• TASK DIRECTIONS: Set down, word for word, every line of the material below from the one containing "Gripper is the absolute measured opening" through the one containing "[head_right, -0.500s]", but none of its pictures.

-------- GIVEN DATA

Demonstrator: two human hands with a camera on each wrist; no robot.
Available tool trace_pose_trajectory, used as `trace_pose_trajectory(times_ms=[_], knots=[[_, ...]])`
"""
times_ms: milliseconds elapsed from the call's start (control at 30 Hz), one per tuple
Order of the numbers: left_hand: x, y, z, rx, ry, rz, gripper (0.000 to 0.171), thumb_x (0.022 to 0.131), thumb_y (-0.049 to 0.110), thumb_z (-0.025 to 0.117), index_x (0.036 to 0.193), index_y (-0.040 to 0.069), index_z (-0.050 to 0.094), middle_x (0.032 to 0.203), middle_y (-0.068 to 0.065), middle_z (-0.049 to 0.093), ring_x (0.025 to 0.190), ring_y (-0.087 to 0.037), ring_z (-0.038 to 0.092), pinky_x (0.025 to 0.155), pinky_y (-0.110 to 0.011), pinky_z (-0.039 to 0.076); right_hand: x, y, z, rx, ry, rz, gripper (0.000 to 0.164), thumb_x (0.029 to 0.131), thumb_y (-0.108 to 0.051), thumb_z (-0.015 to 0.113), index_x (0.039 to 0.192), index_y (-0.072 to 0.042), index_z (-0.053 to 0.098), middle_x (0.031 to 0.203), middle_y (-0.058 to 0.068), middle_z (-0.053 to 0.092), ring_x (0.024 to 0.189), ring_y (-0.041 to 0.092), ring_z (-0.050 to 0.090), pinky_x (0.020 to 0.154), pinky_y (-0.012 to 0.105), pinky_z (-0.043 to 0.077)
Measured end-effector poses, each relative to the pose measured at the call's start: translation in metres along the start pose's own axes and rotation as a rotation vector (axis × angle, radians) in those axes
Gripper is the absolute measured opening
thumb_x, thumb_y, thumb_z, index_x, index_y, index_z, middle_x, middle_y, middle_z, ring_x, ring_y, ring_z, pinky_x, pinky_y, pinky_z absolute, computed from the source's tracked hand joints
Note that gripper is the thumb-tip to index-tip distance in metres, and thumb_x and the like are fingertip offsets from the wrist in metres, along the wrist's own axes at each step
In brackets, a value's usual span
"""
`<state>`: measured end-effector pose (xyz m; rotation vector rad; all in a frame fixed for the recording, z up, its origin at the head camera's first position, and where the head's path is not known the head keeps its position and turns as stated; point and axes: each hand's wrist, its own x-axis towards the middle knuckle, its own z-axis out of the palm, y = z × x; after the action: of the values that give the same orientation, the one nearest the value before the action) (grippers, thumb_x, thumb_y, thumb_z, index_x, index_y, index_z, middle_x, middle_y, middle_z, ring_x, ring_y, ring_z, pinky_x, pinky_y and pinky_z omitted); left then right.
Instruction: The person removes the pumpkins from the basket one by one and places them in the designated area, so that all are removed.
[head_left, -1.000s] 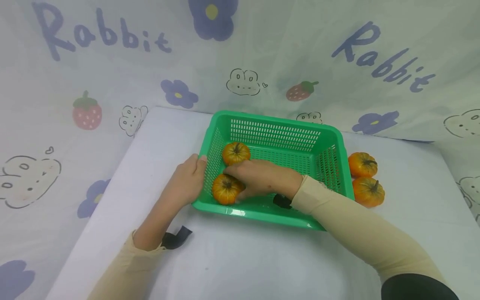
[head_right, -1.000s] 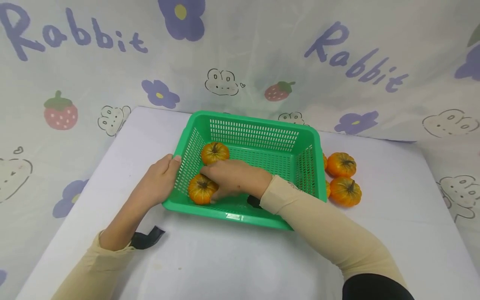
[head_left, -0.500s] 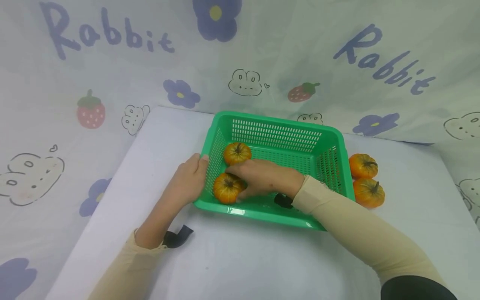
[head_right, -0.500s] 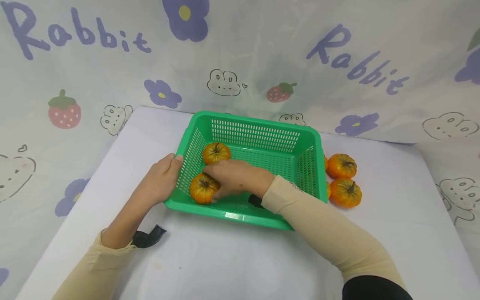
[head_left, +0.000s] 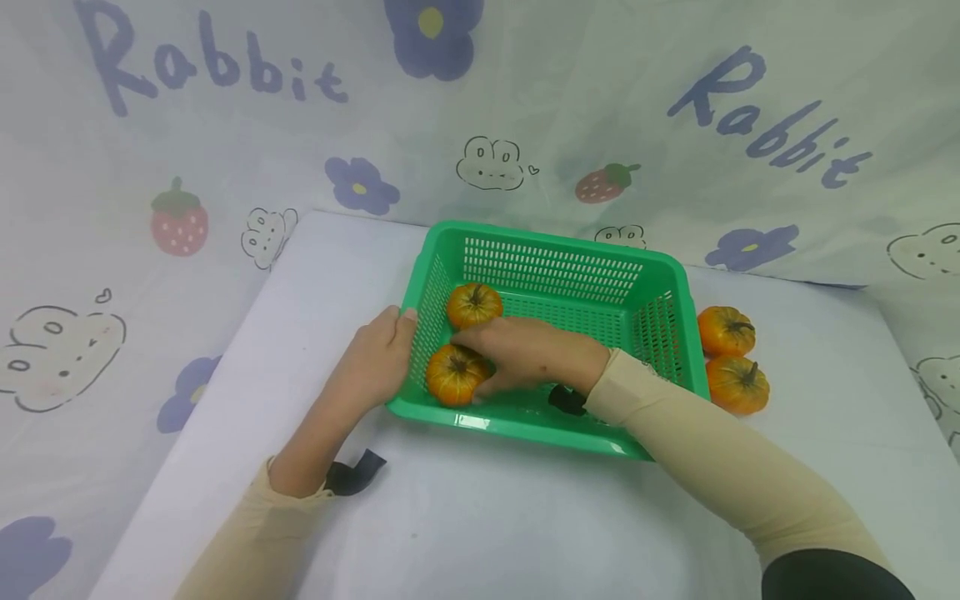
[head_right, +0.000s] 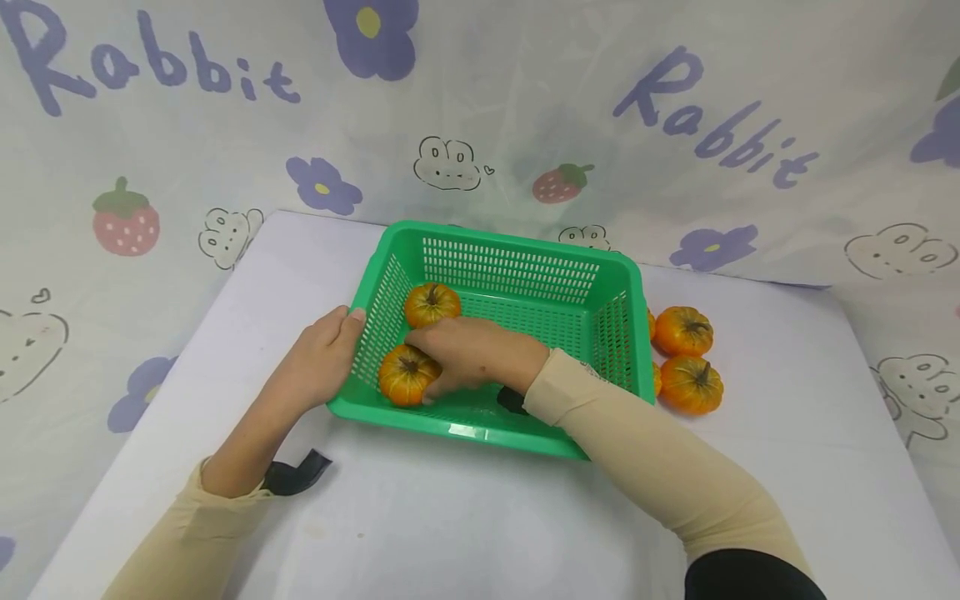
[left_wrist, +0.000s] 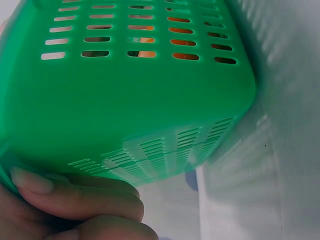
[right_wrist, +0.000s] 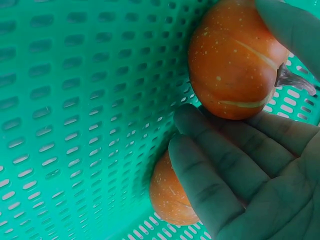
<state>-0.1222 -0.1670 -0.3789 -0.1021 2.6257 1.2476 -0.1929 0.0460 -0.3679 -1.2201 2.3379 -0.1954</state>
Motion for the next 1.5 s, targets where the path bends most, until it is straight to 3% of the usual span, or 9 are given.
trace_pose_trajectory(times_ms=[900, 1233, 1500], knots=[[-0.001, 0.001, -0.003, -0.018, 0.001, 0.008, 0.048, 0.115, 0.045, 0.023, 0.113, 0.005, 0.050, 0.084, -0.013, 0.056, 0.070, -0.025, 0.057, 0.062, -0.038, 0.052, -0.003, -0.003, -0.007, -0.005, 0.006, -0.018, 0.083, 0.085, -0.044, 0.088, 0.150, -0.006, 0.053, 0.144, 0.005, 0.062, 0.126, 0.020, 0.061, 0.108, 0.040, 0.048], [0.001, 0.001, 0.000, -0.031, -0.012, 0.001, 0.048, 0.115, 0.045, 0.022, 0.114, 0.006, 0.050, 0.086, -0.014, 0.059, 0.070, -0.026, 0.060, 0.063, -0.038, 0.054, -0.012, -0.005, -0.014, -0.017, 0.050, -0.045, 0.078, 0.084, -0.043, 0.089, 0.145, -0.004, 0.058, 0.136, 0.004, 0.066, 0.118, 0.018, 0.063, 0.105, 0.037, 0.049], [-0.002, 0.002, -0.001, -0.032, -0.010, -0.006, 0.047, 0.115, 0.044, 0.023, 0.114, 0.005, 0.050, 0.084, -0.014, 0.058, 0.069, -0.025, 0.059, 0.062, -0.036, 0.053, -0.023, -0.007, -0.026, -0.016, 0.073, -0.038, 0.081, 0.085, -0.044, 0.087, 0.147, -0.002, 0.056, 0.140, 0.008, 0.065, 0.121, 0.022, 0.063, 0.105, 0.039, 0.050]])
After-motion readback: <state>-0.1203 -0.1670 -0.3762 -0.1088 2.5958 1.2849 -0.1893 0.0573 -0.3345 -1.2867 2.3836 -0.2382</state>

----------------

• RESPONSE BOX:
Gripper is the absolute measured opening
thumb_x, thumb_y, thumb_z, index_x, index_y, index_z, middle_x, middle_y, middle_z, ring_x, ring_y, ring_z, pinky_x, pinky_y, pinky_z absolute, computed from the source's tracked hand joints
Note that gripper is the thumb-tip to index-tip distance in metres, and thumb_x and the like are fingertip offsets from the wrist in metres, along the wrist's own axes at each step
In brackets, a value's usual span
"""
`<state>`: measured end-effector pose (xyz m; rotation vector rad; all in a frame fixed for the recording, z up, its origin at the head camera's first position, and where the head's path is not known the head keeps its position and turns as stated; point and axes: each hand's wrist, its own x-axis towards the middle knuckle, its own z-axis out of the palm, y = z × x; after the action: of the values that give the same orientation, the one nearest the value before the action) (grippers, thumb_x, thumb_y, thumb_z, index_x, index_y, index_z, middle_x, middle_y, middle_z, ring_x, ring_y, ring_z, pinky_x, pinky_y and pinky_z omitted); left then right.
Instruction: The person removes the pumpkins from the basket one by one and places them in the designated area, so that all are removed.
[head_left, -1.000s] 
[head_right, -1.000s] 
[head_left, -0.500s] 
[head_right, -0.500s] 

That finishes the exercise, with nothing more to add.